Science

Fetishisation of the Nobel Prize continues

ECONOMICS

Fetishisation of the Nobel Prize continues

Rainer Weiss, Kip Thorne, and Barry Barish received the Nobel Prize for Physics for their discovery of gravitational wave: distortions in the fabric of space and time.

They led the Laser Interferometer Gravitational-Wave Observatory (LIGO) project and helped to make and keep it a reality. However, the hundreds of scientists in LIGO that actually made the discovery received none of this recognition. The Nobel Prize committee’s refusal to award prizes to groups or collaborations is causing problems and giving a misleading impression of how a lot of science is actually done.

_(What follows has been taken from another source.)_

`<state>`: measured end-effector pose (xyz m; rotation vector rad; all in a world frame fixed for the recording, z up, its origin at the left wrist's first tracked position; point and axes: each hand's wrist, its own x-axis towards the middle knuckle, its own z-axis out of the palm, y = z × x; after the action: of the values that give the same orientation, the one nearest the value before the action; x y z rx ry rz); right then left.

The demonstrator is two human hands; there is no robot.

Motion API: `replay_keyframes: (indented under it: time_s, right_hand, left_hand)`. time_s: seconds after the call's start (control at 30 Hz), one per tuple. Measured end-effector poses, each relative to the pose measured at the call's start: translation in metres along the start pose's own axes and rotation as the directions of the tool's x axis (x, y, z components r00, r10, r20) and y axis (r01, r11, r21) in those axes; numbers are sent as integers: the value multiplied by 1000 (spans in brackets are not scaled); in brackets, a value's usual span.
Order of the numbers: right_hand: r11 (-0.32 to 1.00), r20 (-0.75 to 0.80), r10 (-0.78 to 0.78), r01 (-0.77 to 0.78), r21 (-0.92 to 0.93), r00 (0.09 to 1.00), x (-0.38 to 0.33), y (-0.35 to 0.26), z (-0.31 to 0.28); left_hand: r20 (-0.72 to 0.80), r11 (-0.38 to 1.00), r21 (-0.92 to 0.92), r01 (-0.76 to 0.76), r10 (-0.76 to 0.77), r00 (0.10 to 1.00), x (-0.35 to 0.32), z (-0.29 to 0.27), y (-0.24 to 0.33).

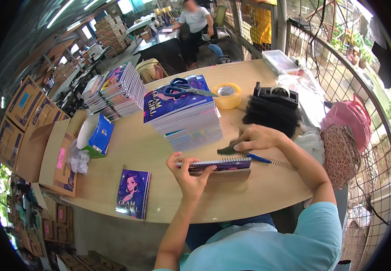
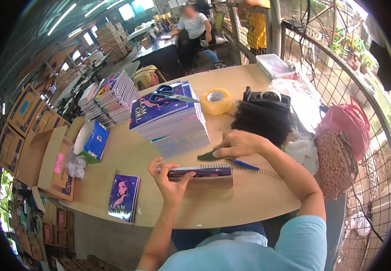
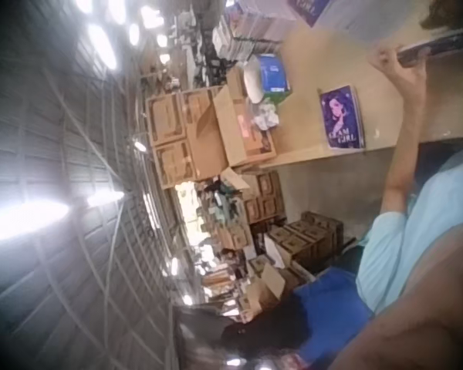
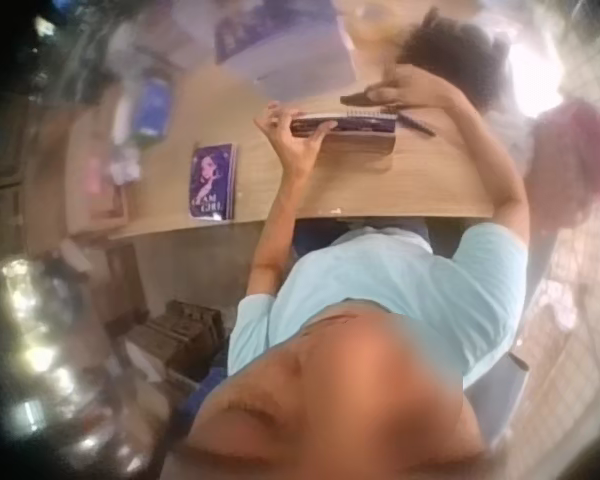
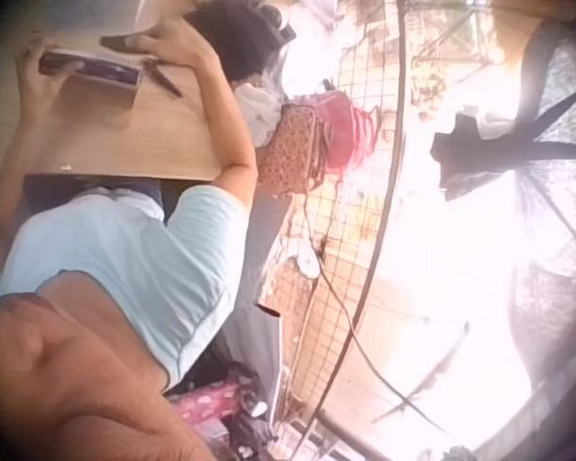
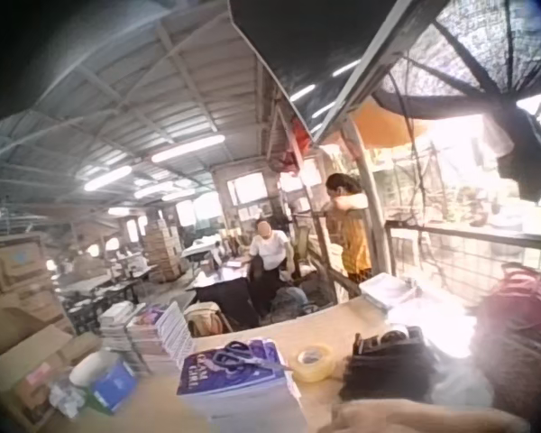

The same issues crop up all across science. Jacques Dubochet, Joachim Frank, and Richard Henderson won the Chemistry Nobel Prize for the development of cryo-electron microscopy, which both improves and simplifies the imaging of biomolecules, while the Nobel Prize in Physiology or Medicine went to Jeffrey C. Hall, Michael Rosbash, and Michael W. Young for their discoveries of molecular mechanisms controlling the circadian rhythm.

The Nobel Prizes repeatedly pedestalise a select number of scientists as deities, meanwhile others who may have had an equally important role are eliminated from history.

As if by some strange occurrence, this year’s Nobel Prize for Economics could go some way to explaining why the Nobel Prize committee are so unwavering. The prize was awarded to Richard H. Thaler for incorporating psychologically realistic assumptions into analyses of economic decision-making. By exploring the consequences of limited rationality, social preferences, and lack of self-control, he has shown how these human traits systematically affect individual decisions as well as market outcomes. Indeed it would be interesting to study how these affect the Nobel Prize market. It may not be entirely fair to say the Nobel Prize committees are completely out of touch. This year’s Peace Prize was timely awarded to the International Campaign to Abolish Nuclear Weapons (ICAN). But this raises the question: if one prize can be awarded to an organisation, can the other prizes be awarded to large science collaborations?

If only Kazuo Ishiguro had written more sci-fi, we (the Science section) could have had a clean sweep!